WORK ITEM:
Pictures aside, quote the whole listing exactly.

THE DATA:
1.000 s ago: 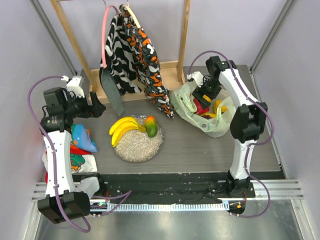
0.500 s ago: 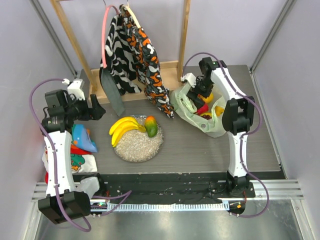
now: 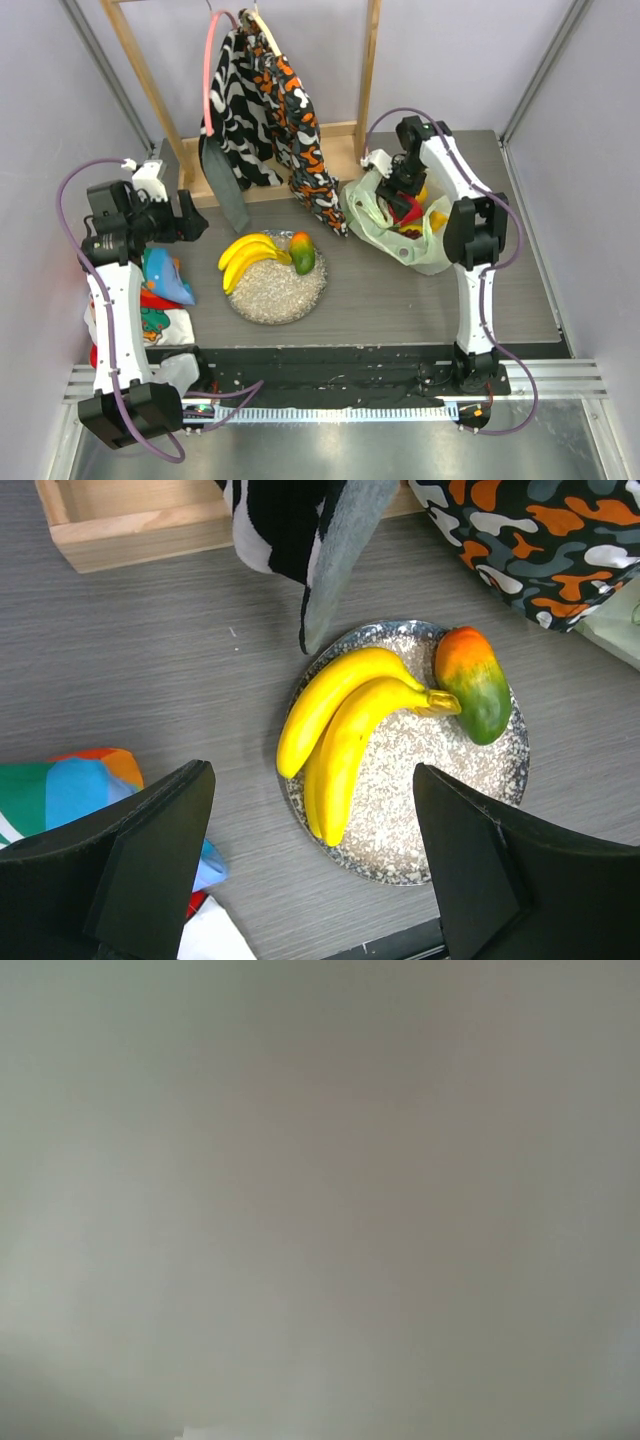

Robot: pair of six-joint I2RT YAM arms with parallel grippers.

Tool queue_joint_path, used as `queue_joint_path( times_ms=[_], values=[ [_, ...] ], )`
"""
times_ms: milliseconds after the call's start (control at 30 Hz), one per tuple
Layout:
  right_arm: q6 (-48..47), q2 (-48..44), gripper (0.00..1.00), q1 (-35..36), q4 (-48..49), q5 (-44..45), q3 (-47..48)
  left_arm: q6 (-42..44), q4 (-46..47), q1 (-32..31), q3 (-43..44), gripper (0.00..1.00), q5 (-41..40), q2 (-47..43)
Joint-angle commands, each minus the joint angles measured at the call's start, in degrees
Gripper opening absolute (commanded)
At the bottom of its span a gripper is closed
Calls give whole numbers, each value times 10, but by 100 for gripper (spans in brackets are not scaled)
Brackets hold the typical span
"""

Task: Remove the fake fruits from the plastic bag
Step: Take out the fake fruit from the plastic bag, then place the fake fruit on the plate.

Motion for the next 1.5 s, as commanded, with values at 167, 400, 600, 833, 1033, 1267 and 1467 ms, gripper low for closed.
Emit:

SOLVED PROBLEM:
1.000 s ago: 
0.500 s ago: 
now: 

Robot: pair of six-joint I2RT YAM arms with parallel grippers.

Tool queue_joint_path, used as `queue_joint_path( times_ms=[_], values=[ [_, ...] ], )`
"""
times_ms: milliseconds after the call's start (control at 30 Hz), one per tuple
Layout:
  right_arm: q6 (-48..47), q2 (-48..44), gripper (0.00..1.00), q1 (-35..36), q4 (-48..49), q5 (-44..45), q3 (-47..48)
  left_arm: q6 (-42..44), q4 (-46..47), q1 (-32..31), q3 (-43..44), gripper (0.00..1.00), q5 (-41..40), q2 (-47..43)
Joint-angle commands, each minus the joint angles measured at the call's start, in degrees
Gripper opening absolute (commanded)
At the bottom of its span a gripper is closed
Calls give whole numbers, each value times 10, but by 100 for gripper (spans in brackets are not scaled)
Brackets hold the typical span
"""

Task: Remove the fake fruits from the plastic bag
Step: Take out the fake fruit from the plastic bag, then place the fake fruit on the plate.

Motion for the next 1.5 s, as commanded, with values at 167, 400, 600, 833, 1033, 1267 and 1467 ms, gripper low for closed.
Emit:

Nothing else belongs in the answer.